Back to the Future in New York City

Does New York City Mayor Bill de Blasio not understand that forbidding the police to engage in the stop and frisk policies instituted by Mayor Giuliani and continued by Mayor Bloomberg will lead to an increase in crime? Does he not care about the victims of those crimes? These are genuine and serious questions, because the consequences of de Blasio’s policies are starting to be felt.

Writing in National Review, Kevin Williamson discusses his own experiences in de Blasio’s new New York that sounds a lot like David Dinkins’ old New York.

It’s been a year since New York City adopted Local Law 71 with the enthusiastic support of Public Advocate Bill de Blasio, who is now mayor of the city. Local Law 71, the so-called Community Safety Act, used the possibility of endless civil-rights litigation to gut the city’s “stop, question, and frisk” procedure for dealing with street-level crime, and Mr. de Blasio campaigned energetically on the issue, charging that the New York Police Department had “unfairly targeted young African-American and Latino men.”

I have a theory that criminals keep up with the news, perhaps by osmosis.

Indeed they do, and they don’t need newspapers, TVs, or the internet. They just see the behavior of cops and react accordingly, unleashing their demons in the knowledge that the consequences formerly anticipated no longer will apply. I used to spend a lot of time in New York City in the late 1970s and 80s, when a dystopian movie like Escape from New York touched the public’s nerve, spawning a genre of “Escape from…” movies about a society falling apart into near-anarchy. These times may be about to reappear.

Violent crime around the city is up significantly. Central Park muggings and casual, racially motivated assaults are back in the news. In a city in which it is well-nigh impossible for me to carry a gun legally (I have held concealed-carry permits in other jurisdictions), shootings are up 12 percent. We are seeing increasingly Chicago-style headlines: Over one mid-August weekend, 21 people were shot.

In 2012, there were no rapes in Central Park. By September of 2013, a month after the Community Safety Act was passed, there had been a half dozen, and felonies in the park were up 10 percent. Misdemeanor sex crimes in the park rose by 100 percent.

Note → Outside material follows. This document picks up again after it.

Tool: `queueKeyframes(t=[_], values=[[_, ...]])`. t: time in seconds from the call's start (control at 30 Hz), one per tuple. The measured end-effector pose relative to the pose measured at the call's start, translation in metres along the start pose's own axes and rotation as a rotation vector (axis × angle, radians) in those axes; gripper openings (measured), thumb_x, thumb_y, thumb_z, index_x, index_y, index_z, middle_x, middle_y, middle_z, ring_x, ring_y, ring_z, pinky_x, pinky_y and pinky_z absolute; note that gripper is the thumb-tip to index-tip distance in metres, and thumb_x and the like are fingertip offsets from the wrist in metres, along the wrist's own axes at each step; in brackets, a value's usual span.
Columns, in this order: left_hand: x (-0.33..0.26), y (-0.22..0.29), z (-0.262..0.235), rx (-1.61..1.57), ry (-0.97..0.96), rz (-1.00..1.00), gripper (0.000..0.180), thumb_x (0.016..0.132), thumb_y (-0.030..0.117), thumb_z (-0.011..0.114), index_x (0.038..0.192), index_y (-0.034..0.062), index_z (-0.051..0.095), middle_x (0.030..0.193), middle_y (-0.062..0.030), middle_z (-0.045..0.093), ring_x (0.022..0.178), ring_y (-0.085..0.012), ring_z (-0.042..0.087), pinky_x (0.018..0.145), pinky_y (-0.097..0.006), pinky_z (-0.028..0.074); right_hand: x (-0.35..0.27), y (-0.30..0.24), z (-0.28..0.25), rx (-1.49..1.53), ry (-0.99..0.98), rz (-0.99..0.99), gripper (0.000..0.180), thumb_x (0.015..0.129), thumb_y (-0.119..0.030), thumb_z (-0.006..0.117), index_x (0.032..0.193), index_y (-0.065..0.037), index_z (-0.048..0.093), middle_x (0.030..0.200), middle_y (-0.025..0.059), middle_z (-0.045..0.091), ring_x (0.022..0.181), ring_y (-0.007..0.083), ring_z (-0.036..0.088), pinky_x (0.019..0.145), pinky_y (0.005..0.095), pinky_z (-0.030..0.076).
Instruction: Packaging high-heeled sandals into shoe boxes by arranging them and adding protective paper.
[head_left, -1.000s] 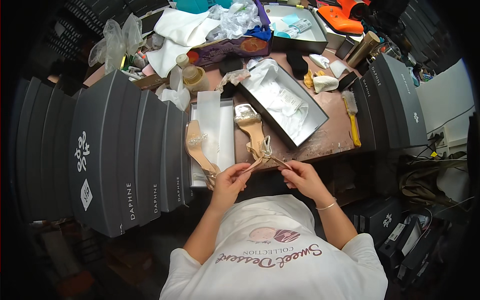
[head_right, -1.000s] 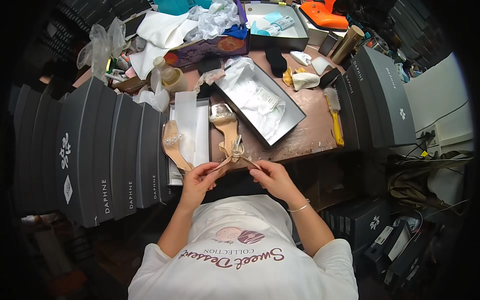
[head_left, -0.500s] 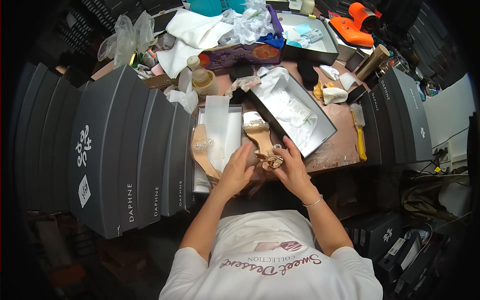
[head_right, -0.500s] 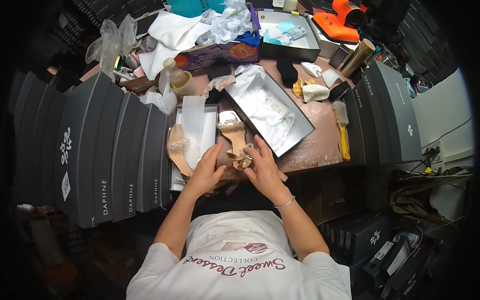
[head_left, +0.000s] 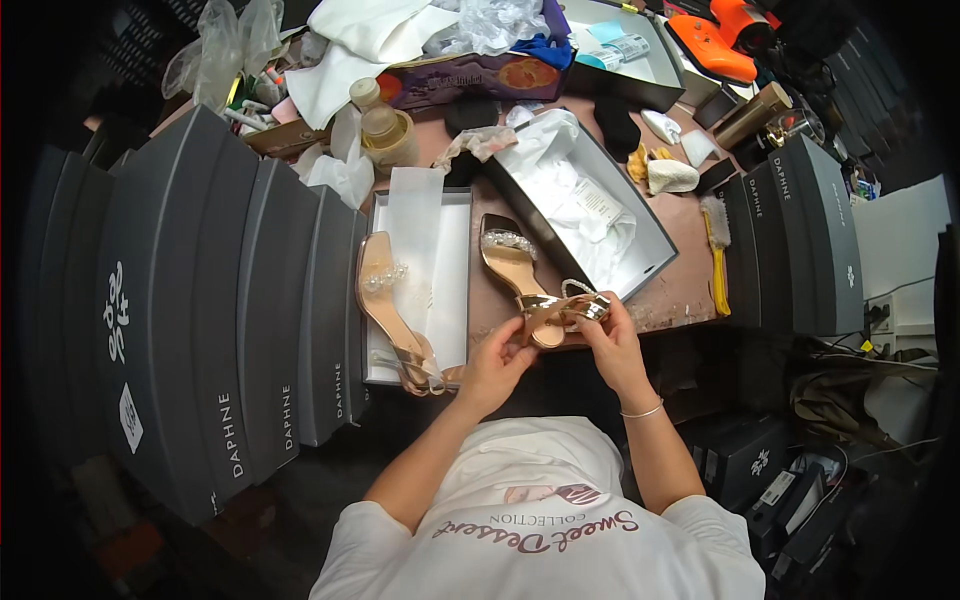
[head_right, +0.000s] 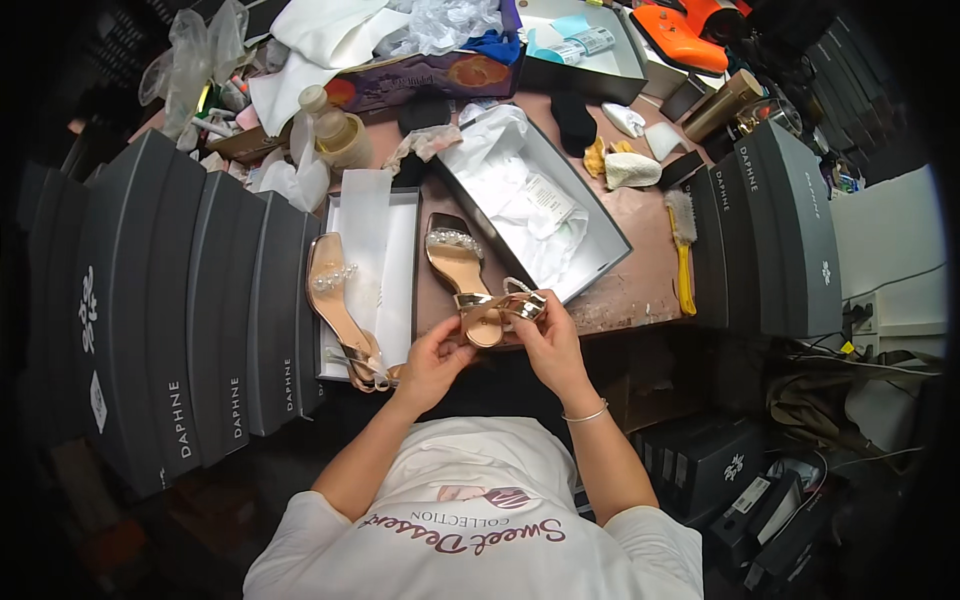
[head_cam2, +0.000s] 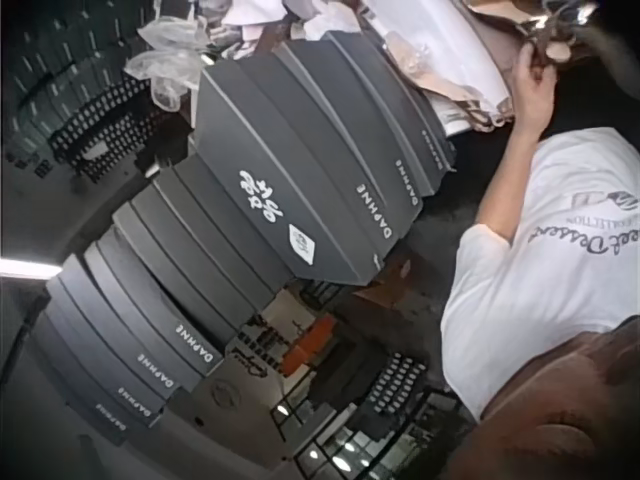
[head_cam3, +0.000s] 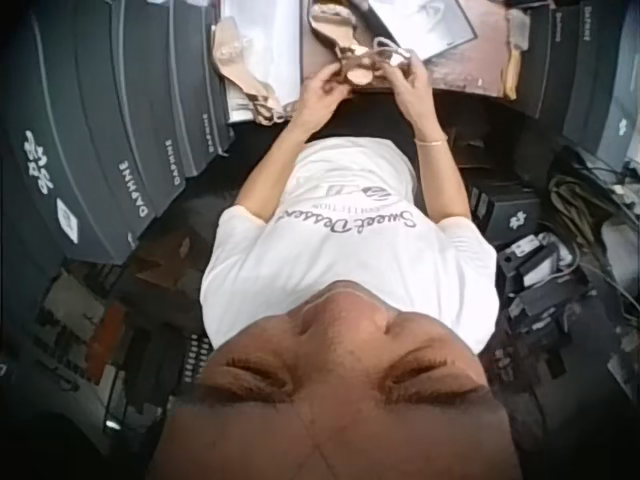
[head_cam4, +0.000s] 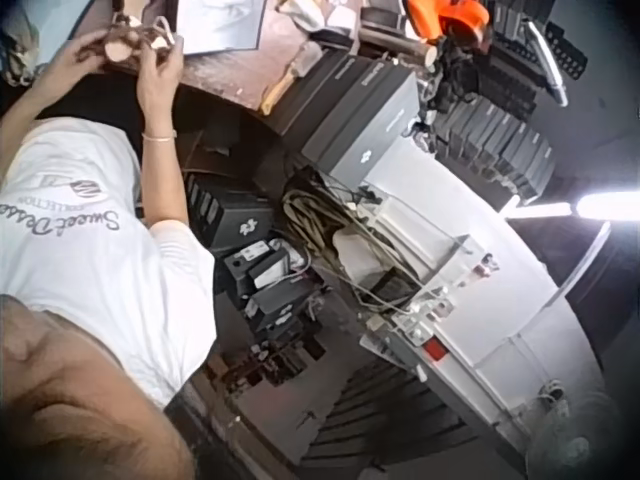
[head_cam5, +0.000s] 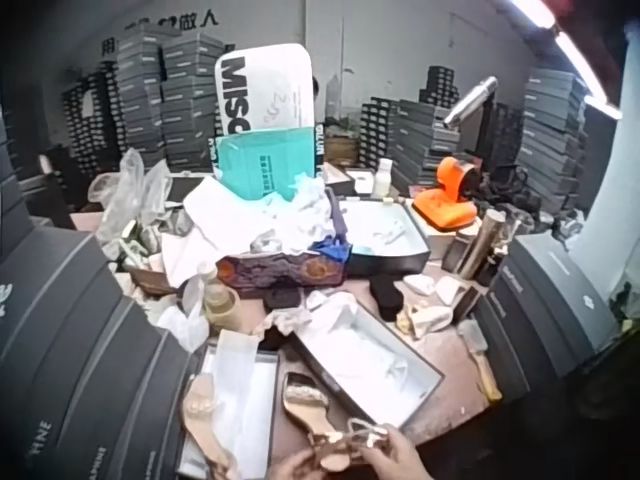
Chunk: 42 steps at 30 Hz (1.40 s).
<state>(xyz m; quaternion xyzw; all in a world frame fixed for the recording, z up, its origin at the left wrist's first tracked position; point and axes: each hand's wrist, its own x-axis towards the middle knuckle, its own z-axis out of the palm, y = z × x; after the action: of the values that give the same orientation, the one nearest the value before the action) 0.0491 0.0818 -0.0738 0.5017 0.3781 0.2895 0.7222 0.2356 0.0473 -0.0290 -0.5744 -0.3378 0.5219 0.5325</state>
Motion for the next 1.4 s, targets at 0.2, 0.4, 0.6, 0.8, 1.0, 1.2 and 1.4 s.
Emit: queueKeyframes(t=[0.2,0.4,0.6,0.8,1.0,1.2,1.4], values=[[0.000,0.064,-0.017,-0.146,-0.093,-0.139,0.025,0.099,0.020,0.051,0.106,-0.0014,0.061,0.073,-0.0003,0.059,0.059,-0.0052,0.055,0.055,-0.018,0.045,0.007,-0.052,0.011,-0.065,-0.017,-0.015,0.015,0.093,-0.011,0.056,0.105,-0.003,0.051,0.083,0.0006,0.059,0.069,0.0046,0.056,0.058,0.0189,0.048],[-0.011,0.110,-0.015,-0.400,-0.133,-0.254,0.023,0.097,0.023,0.055,0.100,0.0011,0.062,0.067,-0.0008,0.060,0.048,-0.0018,0.044,0.041,-0.016,0.029,0.027,-0.099,0.022,-0.005,-0.142,-0.081,0.019,0.091,-0.012,0.060,0.106,-0.004,0.052,0.078,-0.0012,0.057,0.060,0.0018,0.048,0.050,0.0177,0.039],[-0.026,0.122,-0.025,-0.375,-0.168,-0.291,0.023,0.092,0.021,0.063,0.105,0.0029,0.059,0.080,-0.0012,0.061,0.046,-0.0005,0.035,0.041,-0.015,0.025,0.031,-0.127,0.032,-0.152,-0.386,-0.102,0.066,0.085,-0.010,0.069,0.140,0.000,0.033,0.081,0.0019,0.060,0.065,0.0056,0.054,0.054,0.0211,0.044],[-0.032,0.109,-0.048,-0.904,-0.188,-0.337,0.035,0.100,0.034,0.047,0.105,0.0003,0.054,0.083,-0.0002,0.058,0.044,0.0019,0.035,0.042,-0.015,0.032,0.043,-0.106,0.039,0.004,-0.403,-0.095,0.082,0.083,-0.009,0.071,0.148,-0.005,0.021,0.116,0.0117,0.054,0.086,0.0092,0.058,0.073,0.0224,0.049],[-0.038,0.106,-0.052,-1.091,-0.051,-0.384,0.035,0.101,0.033,0.045,0.107,0.0002,0.054,0.085,-0.0008,0.057,0.044,0.0017,0.036,0.043,-0.015,0.032,0.026,-0.102,0.026,-0.257,-0.647,0.019,0.091,0.073,-0.026,0.082,0.145,-0.003,0.031,0.136,0.0138,0.046,0.104,0.0207,0.057,0.091,0.0340,0.047],[-0.034,0.099,-0.049,-1.145,0.054,-0.494,0.033,0.100,0.034,0.046,0.105,0.0026,0.055,0.084,-0.0015,0.059,0.041,0.0013,0.036,0.040,-0.014,0.031,0.012,-0.087,0.025,-0.432,-0.712,0.019,0.081,0.071,-0.023,0.082,0.137,0.000,0.042,0.108,0.0168,0.066,0.096,0.0203,0.064,0.082,0.0328,0.051],[-0.036,0.095,-0.055,-1.242,-0.121,-0.430,0.038,0.102,0.034,0.041,0.109,-0.0018,0.053,0.085,-0.0032,0.056,0.044,-0.0006,0.037,0.045,-0.018,0.034,0.010,-0.095,0.011,-0.409,-0.784,-0.083,0.075,0.071,-0.019,0.079,0.136,-0.004,0.046,0.109,0.0181,0.065,0.096,0.0264,0.065,0.083,0.0342,0.051]])
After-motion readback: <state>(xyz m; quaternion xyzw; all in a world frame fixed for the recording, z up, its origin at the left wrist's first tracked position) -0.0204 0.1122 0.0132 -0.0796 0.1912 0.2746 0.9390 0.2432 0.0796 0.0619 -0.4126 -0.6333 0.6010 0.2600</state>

Concession-stand workers were robbed at knifepoint, and this past weekend a woman was shot in the head with an airgun by a gang of black teens shouting, “White people suck!”

Densely populated, racially and economically diverse, and full of energy, New York City can be very, very good (when people know that crime will be punished and achievement rewarded) or very, very bad (when criminals don’t fear consequences and as a result, achievers hightail it out of town to Palm Beach or some other lower-taxed and safer precincts). It all depends on the leadership of the city and especially of the courts and police.

Bill de Blasio’s policy changes have highly predictable consequences. He doesn’t seem like a stupid man, so I have to assume he realizes there will be more murders, more rapes, more robberies, and more open racial attacks. I guess those are an acceptable price to pay for his version of utopia.

For most people, this amounts to something closer to a dystopia. As Williamson notes:

When there’s trouble in the city, it isn’t normally the people with resources who really suffer — we have a choice about whether to be here or somewhere else. Cities such as Detroit and Cleveland have inflicted enough man-made disasters on their populations that the people with sufficient incentive and means have simply left, with consequences that are now impossible to miss when visiting either city.